### WORK INSTRUCTIONS
Write out exactly what each line says, starting with the first line below and ending on the one with "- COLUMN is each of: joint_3".
--- DATA RECORDS ---
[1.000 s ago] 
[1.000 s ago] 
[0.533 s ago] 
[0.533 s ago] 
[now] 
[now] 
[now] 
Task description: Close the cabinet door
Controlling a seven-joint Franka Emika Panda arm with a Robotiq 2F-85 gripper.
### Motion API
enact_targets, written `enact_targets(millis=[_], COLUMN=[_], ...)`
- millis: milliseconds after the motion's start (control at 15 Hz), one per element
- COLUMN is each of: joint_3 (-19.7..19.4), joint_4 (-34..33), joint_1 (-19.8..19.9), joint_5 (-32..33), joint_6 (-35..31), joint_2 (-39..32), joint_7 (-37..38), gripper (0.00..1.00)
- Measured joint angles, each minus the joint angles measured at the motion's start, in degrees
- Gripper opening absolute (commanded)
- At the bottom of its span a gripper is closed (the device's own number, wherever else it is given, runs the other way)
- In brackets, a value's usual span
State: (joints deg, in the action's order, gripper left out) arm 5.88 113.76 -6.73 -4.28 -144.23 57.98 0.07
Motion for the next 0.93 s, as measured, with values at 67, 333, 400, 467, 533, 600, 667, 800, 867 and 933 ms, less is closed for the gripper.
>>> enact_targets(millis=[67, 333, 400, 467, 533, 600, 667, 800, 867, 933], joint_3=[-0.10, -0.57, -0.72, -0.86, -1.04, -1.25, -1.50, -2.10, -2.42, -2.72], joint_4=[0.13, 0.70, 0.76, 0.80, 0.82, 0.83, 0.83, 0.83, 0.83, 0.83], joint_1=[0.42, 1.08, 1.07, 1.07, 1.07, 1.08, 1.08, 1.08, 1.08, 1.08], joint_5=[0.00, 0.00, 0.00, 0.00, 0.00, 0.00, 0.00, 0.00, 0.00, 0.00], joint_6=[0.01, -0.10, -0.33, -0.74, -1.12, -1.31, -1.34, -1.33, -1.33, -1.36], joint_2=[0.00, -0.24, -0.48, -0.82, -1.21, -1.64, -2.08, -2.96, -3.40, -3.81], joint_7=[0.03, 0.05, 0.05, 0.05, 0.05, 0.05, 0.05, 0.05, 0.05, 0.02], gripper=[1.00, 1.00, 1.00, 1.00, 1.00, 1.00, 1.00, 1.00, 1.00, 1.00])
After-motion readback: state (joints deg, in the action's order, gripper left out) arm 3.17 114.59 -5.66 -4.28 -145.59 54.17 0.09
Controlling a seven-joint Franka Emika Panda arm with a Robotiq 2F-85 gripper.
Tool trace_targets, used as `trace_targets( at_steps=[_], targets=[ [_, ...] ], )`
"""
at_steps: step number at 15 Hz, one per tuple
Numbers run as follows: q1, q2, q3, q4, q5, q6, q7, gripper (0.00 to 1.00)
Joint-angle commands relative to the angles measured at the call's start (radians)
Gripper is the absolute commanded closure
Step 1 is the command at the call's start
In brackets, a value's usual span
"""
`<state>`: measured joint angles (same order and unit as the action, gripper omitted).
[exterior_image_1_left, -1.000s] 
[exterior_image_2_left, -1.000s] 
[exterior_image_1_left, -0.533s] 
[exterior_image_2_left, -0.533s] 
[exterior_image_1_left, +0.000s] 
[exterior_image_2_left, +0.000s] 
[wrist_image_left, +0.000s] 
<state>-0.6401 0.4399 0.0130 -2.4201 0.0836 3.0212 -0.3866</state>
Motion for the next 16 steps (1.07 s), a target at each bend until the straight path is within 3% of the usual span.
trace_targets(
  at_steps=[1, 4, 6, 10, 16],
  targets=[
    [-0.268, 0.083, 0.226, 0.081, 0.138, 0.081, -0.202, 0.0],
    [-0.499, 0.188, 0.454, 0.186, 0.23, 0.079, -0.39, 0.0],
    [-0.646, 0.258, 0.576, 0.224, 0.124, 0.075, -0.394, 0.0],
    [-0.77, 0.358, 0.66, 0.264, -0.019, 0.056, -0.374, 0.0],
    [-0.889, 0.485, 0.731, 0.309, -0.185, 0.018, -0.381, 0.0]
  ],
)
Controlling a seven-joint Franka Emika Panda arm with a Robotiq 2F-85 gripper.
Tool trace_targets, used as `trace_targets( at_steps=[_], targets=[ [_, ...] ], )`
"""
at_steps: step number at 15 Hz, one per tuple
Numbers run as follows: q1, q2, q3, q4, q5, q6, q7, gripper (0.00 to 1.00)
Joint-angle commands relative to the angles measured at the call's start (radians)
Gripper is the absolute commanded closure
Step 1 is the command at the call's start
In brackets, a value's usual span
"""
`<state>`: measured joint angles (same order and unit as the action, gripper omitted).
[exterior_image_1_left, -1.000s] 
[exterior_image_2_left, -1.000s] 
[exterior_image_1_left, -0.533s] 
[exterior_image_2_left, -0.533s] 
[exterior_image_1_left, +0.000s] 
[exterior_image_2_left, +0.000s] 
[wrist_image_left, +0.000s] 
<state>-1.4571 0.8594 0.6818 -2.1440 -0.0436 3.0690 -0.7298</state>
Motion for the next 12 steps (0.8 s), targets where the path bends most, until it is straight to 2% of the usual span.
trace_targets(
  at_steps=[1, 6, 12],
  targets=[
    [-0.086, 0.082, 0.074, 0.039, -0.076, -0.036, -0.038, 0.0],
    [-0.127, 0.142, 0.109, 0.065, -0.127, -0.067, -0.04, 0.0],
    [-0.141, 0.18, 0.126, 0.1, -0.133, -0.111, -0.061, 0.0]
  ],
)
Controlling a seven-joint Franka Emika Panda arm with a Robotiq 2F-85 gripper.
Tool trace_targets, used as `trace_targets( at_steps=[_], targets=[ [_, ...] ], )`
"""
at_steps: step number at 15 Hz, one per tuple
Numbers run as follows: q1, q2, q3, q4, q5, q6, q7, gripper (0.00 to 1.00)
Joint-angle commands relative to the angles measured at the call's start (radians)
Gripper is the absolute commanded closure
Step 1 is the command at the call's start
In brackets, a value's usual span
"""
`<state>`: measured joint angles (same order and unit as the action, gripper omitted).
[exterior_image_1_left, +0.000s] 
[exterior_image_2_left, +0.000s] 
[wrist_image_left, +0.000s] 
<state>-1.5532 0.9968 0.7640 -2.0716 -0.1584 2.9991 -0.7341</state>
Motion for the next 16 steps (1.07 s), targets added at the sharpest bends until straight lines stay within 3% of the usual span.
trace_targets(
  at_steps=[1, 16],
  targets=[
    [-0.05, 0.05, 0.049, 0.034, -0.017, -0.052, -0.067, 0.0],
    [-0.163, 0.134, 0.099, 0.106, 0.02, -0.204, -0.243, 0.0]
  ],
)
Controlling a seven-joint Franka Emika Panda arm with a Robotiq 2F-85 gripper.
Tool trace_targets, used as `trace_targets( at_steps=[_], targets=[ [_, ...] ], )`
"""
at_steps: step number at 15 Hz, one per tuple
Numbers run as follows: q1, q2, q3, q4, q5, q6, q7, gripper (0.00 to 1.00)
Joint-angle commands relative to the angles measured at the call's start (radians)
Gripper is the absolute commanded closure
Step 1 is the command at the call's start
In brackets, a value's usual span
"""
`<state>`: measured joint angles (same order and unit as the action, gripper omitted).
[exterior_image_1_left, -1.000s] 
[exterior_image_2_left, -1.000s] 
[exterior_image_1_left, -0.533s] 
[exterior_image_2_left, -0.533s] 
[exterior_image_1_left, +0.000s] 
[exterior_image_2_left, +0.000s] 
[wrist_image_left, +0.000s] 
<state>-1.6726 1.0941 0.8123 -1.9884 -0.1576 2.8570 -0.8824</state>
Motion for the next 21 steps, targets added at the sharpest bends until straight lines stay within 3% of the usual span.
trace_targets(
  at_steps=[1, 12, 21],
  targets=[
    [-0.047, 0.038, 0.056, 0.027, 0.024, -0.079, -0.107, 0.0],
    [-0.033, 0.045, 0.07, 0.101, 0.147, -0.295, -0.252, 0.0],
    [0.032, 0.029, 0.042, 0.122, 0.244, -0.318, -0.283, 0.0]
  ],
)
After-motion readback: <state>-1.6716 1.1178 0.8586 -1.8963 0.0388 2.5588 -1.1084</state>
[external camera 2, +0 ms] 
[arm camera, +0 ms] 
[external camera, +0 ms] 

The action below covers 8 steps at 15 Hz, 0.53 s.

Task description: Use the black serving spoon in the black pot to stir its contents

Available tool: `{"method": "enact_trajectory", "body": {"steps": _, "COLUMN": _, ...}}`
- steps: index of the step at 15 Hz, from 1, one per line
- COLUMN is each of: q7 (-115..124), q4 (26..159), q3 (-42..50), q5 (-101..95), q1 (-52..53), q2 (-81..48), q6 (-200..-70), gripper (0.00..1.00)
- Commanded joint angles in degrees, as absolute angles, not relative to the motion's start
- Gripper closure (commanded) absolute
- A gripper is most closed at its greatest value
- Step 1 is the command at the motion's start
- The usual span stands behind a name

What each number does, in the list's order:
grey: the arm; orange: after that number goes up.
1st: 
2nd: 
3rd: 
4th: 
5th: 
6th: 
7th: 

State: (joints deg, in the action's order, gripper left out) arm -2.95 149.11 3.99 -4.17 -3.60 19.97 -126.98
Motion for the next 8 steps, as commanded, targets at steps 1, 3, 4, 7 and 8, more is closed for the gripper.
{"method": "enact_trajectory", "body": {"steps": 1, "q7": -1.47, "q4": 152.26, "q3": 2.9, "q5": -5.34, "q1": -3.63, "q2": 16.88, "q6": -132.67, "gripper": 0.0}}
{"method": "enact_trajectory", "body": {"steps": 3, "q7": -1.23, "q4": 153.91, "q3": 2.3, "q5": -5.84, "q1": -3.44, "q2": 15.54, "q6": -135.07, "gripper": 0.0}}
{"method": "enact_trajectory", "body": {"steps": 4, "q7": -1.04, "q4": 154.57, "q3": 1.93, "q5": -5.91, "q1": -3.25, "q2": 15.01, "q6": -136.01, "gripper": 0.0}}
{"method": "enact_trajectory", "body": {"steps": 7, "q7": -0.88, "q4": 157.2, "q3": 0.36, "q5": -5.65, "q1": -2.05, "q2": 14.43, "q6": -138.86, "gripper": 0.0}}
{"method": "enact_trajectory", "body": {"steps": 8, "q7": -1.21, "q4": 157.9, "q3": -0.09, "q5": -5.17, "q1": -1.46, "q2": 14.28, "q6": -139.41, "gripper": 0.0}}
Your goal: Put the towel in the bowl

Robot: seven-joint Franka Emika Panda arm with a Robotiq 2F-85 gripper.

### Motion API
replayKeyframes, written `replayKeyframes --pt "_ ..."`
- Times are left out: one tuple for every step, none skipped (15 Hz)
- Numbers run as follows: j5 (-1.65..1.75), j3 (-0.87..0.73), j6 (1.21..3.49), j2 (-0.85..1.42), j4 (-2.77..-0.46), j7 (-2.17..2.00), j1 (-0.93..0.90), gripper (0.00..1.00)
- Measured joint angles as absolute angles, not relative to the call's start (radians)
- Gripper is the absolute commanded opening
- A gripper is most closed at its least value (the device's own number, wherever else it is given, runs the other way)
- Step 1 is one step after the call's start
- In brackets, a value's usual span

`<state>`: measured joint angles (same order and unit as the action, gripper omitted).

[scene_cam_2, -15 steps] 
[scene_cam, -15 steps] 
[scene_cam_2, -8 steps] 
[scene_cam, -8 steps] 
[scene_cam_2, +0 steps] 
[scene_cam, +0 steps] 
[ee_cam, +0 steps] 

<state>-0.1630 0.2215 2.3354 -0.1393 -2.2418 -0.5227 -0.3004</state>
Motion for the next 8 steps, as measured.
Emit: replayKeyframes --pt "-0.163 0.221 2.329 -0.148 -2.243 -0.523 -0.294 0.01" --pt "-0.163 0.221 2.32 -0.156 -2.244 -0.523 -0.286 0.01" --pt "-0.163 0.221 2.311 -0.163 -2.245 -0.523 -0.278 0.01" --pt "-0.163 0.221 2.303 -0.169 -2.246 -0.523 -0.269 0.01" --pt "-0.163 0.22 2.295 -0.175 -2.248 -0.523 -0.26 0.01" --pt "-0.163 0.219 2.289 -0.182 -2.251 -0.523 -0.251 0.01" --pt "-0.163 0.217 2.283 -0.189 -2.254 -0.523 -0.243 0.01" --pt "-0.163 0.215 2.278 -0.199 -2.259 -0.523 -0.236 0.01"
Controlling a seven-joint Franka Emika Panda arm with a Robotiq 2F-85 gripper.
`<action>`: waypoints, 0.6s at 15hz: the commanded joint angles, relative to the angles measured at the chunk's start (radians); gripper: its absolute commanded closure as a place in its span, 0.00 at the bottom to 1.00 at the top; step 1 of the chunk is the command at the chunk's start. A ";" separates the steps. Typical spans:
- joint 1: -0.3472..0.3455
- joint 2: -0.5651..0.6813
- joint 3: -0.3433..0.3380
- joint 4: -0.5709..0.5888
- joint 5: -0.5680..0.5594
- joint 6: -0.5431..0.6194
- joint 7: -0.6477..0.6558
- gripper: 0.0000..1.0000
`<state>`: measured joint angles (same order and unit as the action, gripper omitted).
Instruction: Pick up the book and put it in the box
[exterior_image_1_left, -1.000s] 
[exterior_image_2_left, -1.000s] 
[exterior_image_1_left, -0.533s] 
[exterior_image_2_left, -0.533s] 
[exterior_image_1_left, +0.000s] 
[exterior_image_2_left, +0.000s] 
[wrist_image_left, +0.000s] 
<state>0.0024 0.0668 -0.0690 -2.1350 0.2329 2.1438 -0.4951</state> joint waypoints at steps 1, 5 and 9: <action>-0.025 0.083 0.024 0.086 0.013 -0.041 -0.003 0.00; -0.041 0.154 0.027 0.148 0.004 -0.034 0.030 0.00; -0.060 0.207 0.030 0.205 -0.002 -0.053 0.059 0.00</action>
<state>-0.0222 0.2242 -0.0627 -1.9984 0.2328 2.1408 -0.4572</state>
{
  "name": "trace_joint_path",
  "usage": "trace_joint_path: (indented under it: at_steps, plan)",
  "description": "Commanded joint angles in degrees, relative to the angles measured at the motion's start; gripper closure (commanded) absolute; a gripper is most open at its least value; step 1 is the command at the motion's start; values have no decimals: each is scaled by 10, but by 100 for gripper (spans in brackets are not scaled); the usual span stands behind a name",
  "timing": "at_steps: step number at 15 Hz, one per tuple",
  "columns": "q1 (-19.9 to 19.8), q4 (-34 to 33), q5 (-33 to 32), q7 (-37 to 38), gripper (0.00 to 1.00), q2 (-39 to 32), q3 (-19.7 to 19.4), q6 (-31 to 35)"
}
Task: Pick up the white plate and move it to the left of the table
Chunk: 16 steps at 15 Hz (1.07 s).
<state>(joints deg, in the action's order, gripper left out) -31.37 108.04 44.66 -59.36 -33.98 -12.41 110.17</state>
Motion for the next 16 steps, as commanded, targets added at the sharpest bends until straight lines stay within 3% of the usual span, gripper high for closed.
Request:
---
### ANSWER SPACE
[1.000 s ago] 
[1.000 s ago] 
[0.533 s ago] 
[0.533 s ago] 
[now] 
[now] 
[now] 
Task description: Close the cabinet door
Controlling a seven-joint Franka Emika Panda arm with a Robotiq 2F-85 gripper.
### Motion API
enact_targets, written `enact_targets(millis=[_], COLUMN=[_], ...)`
- millis: milliseconds after the motion's start (control at 15 Hz), one per element
- COLUMN is each of: joint_3 (-19.7..19.4), joint_4 (-34..33), joint_1 (-19.8..19.9), joint_5 (-32..33), joint_6 (-35..31), joint_2 (-39..32), joint_7 (-37..38), gripper (0.00..1.00)

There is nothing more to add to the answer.